To what, or to whom, am I offering myself?

Featured photo courtesy of Bob Dass via Flickr

Well…Sh!t

Therefore, just as sin entered the world through one man, and death through sin, and in this way death came to all people, because all sinned.
Romans 5:12 (NIV)

I had a friend hit rock bottom. I’d suspected it for some time. In fact I had just mentioned my fears to Wendy a few days before. I could hear it in the voice and in the things that were said, and left unsaid, in our conversations. I sensed the spiritual tremors before the big one hit. I got the desperation call while I was standing on the jet bridge getting on a plane. My friend’s life was spiraling out of control.

Millions of people have reclaimed various forms of sanity, sobriety, and life through working what’s known as the Twelve Steps. It’s famous for people who are dealing with addictions in various forms, although I’ve known several people who have walked the Twelve Steps journey simply to experience it for themselves, and have found it profoundly profitable in their lives and relationships.

The first step of the Twelve Steps is simply this: “We admitted we were powerless against [insert your own tragic weakness here] – that our lives had become unmanageable.”

“Sin” is such a hard word to wrestle with in today’s culture of perpetual positive reinforcement. We like to gloss over, excuse, diminish, contextualize, ignore, and deny. Perhaps it’s the sense of judgment and the fact that it’s quite often been weaponized and used by the minions of legalism [see yesterday’s post] to assert power and control. Ironic, isn’t it? “Sin” can be leveraged for purposes that are, well, sinful. (I think there’s a good script waiting to be written on that theme!)

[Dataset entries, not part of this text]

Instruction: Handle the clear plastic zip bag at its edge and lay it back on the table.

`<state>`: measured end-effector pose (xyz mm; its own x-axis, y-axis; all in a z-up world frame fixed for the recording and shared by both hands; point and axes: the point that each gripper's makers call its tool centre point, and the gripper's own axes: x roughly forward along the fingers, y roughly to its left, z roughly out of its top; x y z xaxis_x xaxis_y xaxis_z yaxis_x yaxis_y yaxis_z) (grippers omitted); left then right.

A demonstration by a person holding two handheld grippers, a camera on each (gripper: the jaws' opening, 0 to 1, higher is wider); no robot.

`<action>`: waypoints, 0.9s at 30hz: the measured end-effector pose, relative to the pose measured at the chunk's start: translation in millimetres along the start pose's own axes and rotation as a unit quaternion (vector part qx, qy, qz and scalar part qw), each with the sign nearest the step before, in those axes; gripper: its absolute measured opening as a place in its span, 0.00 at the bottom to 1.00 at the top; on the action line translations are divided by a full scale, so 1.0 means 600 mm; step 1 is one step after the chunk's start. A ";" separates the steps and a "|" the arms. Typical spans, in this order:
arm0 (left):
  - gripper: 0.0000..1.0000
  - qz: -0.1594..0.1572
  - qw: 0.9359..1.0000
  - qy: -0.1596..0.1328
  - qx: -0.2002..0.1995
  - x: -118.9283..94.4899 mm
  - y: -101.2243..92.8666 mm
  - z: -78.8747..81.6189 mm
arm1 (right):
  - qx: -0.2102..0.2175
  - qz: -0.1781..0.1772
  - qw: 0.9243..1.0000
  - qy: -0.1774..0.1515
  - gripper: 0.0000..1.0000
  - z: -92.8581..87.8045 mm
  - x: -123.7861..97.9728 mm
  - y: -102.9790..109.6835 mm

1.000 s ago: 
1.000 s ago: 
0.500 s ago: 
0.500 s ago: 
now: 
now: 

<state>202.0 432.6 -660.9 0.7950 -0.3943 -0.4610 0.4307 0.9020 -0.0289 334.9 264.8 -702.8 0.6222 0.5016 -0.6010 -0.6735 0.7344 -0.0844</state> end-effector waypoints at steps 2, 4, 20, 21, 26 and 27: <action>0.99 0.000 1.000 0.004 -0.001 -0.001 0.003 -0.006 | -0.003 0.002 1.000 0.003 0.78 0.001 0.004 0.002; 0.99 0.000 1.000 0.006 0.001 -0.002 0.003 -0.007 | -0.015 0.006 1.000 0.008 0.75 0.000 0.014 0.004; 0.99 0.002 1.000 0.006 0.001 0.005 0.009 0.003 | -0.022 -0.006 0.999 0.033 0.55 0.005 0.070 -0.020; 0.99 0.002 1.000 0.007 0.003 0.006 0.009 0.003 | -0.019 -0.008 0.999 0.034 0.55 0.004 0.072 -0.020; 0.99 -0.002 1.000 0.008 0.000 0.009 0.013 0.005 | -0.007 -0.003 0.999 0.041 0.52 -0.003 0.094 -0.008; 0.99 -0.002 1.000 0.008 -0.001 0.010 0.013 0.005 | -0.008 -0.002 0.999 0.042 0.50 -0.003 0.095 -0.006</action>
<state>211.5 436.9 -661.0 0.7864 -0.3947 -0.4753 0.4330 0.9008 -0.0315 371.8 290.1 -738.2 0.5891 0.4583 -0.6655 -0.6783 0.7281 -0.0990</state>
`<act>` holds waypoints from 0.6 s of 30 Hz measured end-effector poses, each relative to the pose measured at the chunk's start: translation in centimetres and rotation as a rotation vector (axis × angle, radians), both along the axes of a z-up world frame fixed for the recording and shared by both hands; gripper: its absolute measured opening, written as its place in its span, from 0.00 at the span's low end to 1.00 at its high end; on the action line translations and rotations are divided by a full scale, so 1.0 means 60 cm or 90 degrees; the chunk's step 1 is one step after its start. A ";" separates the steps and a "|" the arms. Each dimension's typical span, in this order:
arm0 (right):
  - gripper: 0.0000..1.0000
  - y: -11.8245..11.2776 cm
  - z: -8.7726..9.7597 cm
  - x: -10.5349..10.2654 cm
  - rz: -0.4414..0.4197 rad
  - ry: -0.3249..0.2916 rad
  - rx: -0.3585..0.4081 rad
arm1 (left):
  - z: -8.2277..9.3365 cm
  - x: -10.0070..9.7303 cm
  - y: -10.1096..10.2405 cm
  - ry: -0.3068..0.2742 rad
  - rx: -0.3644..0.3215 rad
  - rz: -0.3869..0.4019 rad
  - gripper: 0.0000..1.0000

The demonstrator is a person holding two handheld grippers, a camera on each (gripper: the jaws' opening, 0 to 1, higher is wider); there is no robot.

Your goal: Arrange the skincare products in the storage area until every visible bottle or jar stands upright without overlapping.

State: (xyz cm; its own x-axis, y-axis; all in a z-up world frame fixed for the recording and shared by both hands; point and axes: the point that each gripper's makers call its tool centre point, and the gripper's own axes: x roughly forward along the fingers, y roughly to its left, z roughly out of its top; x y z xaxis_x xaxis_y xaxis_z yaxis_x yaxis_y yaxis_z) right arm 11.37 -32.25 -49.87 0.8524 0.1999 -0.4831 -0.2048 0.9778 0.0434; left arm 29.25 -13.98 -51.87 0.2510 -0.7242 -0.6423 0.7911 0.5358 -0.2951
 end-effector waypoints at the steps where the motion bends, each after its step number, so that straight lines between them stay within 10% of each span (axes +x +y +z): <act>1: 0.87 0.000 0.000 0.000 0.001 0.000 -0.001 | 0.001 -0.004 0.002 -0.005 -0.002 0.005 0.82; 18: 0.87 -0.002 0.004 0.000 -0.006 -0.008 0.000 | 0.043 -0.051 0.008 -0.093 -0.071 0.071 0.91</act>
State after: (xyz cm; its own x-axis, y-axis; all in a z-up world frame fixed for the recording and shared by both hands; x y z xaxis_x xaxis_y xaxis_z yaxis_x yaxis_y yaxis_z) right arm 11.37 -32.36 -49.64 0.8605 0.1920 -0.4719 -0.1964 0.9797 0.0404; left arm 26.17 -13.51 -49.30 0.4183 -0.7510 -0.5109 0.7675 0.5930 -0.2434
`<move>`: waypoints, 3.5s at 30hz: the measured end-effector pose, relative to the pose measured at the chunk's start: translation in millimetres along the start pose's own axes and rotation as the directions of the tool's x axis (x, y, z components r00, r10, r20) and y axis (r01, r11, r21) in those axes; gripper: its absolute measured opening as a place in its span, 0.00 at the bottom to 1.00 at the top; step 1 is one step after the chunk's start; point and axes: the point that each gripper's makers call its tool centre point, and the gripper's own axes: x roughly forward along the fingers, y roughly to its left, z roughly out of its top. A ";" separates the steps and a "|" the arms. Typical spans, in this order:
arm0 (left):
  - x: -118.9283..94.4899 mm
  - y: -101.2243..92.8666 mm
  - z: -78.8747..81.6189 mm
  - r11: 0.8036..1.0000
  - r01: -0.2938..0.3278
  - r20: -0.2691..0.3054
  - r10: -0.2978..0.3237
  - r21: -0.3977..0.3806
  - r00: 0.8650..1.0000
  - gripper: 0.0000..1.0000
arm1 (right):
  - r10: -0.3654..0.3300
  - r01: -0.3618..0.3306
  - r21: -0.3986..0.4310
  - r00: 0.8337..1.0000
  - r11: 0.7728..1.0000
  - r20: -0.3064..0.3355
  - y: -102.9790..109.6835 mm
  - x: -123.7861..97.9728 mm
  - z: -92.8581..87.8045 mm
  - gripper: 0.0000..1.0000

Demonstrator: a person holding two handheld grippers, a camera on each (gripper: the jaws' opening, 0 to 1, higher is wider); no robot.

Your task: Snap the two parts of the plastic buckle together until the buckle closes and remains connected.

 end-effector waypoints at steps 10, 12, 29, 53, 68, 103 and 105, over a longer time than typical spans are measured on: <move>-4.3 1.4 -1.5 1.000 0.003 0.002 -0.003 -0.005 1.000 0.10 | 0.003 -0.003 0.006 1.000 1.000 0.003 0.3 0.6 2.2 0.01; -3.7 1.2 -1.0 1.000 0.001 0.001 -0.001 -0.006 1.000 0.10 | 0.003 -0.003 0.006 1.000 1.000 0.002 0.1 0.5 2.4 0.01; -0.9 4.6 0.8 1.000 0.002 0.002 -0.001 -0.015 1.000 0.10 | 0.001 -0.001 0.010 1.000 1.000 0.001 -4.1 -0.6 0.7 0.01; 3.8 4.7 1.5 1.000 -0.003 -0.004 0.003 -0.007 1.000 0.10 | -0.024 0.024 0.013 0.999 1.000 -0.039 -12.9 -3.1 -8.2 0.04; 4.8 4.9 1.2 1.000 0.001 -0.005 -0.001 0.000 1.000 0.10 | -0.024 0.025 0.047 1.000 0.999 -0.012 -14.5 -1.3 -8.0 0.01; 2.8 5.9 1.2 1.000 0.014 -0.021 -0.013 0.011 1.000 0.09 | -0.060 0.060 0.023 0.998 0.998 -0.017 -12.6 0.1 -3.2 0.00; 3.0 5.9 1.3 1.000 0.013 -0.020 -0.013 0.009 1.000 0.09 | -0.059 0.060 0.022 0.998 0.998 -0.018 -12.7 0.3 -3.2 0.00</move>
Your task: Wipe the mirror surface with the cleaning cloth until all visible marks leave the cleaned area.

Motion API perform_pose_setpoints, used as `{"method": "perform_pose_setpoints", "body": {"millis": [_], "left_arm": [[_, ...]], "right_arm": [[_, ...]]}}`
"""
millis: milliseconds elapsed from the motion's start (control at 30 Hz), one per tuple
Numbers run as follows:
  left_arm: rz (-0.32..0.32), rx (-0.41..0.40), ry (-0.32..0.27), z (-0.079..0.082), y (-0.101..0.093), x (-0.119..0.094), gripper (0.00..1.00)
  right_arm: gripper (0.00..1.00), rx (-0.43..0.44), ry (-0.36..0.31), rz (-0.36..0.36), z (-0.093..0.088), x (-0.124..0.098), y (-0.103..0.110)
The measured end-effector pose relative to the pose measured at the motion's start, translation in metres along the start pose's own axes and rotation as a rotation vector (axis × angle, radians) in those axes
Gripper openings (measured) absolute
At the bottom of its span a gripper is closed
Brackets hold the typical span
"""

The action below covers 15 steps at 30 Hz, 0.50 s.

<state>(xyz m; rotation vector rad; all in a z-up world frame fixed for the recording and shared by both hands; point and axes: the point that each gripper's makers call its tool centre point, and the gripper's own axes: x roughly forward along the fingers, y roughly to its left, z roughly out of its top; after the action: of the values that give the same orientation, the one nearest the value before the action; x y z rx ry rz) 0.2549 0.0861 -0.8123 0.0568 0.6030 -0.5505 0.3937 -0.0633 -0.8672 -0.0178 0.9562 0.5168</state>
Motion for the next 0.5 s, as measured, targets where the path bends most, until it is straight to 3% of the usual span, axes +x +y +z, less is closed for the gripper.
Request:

If it’s possible, I’d like to lay aside our preconceived notions of sin, for a moment. In fact, for the rest of this post I’m simply going to substitute the word shit for sin. Along my life journey I’ve found that the path of following Jesus and the journey of the Twelve Steps both ask of followers to begin by owning our shit:

  • I know the right thing to do, but I don’t do it.
  • I know I should quit, but I can’t.
  • As hard as I try to love him/her, I end up hurting him/her instead.
  • I’ve been hanging on to a secret that’s eating away at me from the inside.
  • I keep making the same mistake and ending up in the same shitty place.
  • I repeatedly use [choose from list below] like a drug to give me a moment of feeling good (or feeling nothing); Anything but the shit I don’t want to feel, face, or deal with:
    • Food
    • Alcohol
    • Drugs
    • Sex/Porn
    • Nothing: passivity, sleep, zoning out
    • Ceaseless entertainment
    • Acquisition of money and wealth
    • Acquisition of things
    • Acquisition of attention, popularity, and/or “Likes”
    • Success, career
    • Power and control
    • Anger
    • Relationships
    • Adrenaline and thrill-seeking
    • Vacations or travel
    • Hobbies
    • Sports
    • Religion
    • Appearance
    • Physical fitness, health

I could go on. Most of things on this list can be good, healthy, and Life-giving in proper doses and in a healthy context. I’ve observed along my life journey that most of the shit in our lives comes from taking a natural appetite and indulging it to unhealthy proportions.

So what do we do with the shit in our lives? Because we all have our shit. I can, perhaps, manage perceptions and appearances for a period of time, but the shit starts piling up and, at some point, life gets unmanageable. Which is when we have to honestly own our own shit, and admit that it’s not working.

Now we’re at the first step.

In today’s chapter Paul begins to help us understand how our shit fits into the Great Story and exactly why Jesus came and sacrificed Himself.

In the quiet this morning I’m reminded of Jesus’ first encounter with Simon Peter on the shores of Galilee. Having experienced a miraculous catch, Peter falls to his knees in front of Jesus and says, “Stay away from me. You have no idea the shit in my life.”

And I imagine Jesus smiling as he whispers to Himself, “Oh yeah. I can work with this. He’s one of mine.”